Values for an exponential random variable occur in the following way. There are fewer large values and more small values. For example, the amount of money customers spend in one trip to the supermarket follows an exponential distribution. There are more people who spend small amounts of money and fewer people who spend large amounts of money.

The exponential distribution is widely used in the field of reliability. Reliability deals with the amount of time a product lasts.

Example \(\PageIndex{1}\)

Let \(X\) = amount of time (in minutes) a postal clerk spends with his or her customer. The time is known to have an exponential distribution with the average amount of time equal to four minutes.

\(X\) is a continuous random variable since time is measured. It is given that \(\mu = 4\) minutes. To do any calculations, you must know \(m\), the decay parameter.

\(m = \dfrac{1}{\mu}\). Therefore, \(m = \dfrac{1}{4} = 0.25\).

The standard deviation, \(\sigma\), is the same as the mean. \(\mu = \sigma\)

The distribution notation is \(X \sim Exp(m)\). Therefore, \(X \sim Exp(0.25)\).

The probability density function is \(f(x) = me^{-mx}\). The number \(e = 2.71828182846\)... It is a number that is used often in mathematics. Scientific calculators have the key "\(e^{x}\)." If you enter one for \(x\), the calculator will display the value \(e\).

The curve is:

\(f(x) = 0.25e^{-0.25x}\) where \(x\) is at least zero and \(m = 0.25\).

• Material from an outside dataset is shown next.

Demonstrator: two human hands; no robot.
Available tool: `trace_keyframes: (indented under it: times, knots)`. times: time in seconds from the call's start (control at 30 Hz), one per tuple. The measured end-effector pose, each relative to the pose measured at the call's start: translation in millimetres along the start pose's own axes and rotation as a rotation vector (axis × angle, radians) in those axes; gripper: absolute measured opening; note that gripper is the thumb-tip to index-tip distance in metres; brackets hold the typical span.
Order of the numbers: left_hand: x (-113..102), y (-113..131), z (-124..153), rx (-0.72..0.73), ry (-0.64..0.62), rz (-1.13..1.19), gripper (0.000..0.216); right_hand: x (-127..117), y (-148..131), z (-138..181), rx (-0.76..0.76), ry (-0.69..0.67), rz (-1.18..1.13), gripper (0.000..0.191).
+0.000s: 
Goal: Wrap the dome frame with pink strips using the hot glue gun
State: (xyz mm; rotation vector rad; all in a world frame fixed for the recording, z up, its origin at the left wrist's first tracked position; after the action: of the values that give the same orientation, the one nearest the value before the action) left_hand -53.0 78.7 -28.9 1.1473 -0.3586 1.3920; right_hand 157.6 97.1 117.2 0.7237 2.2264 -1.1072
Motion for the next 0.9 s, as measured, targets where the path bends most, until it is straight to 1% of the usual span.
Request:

For example, \(f(5) = 0.25e^{-(0.25)(5)} = 0.072\). The postal clerk spends five minutes with the customers.

The graph is as follows:

Notice the graph is a declining curve. When \(x = 0\),

\(f(x) = 0.25e^{(-0.25)(0)} = (0.25)(1) = 0.25 = m\). The maximum value on the *y*-axis is *m*.

Exercise \(\PageIndex{1}\)

The amount of time spouses shop for anniversary cards can be modeled by an exponential distribution with the average amount of time equal to eight minutes. Write the distribution, state the probability density function, and graph the distribution.

**Answer**

\(X \sim Exp(0.125)\);

\(f(x) = 0.125e^{-0.125x}\);

Example \(\PageIndex{2}\)

- Using the information in Exercise, find the probability that a clerk spends four to five minutes with a randomly selected customer.
- Half of all customers are finished within how long? (Find the 50
^{th}percentile) - Which is larger, the mean or the median?

**Answer**

a. Find \(P(4 < x < 5)\).

The cumulative distribution function (CDF) gives the area to the left.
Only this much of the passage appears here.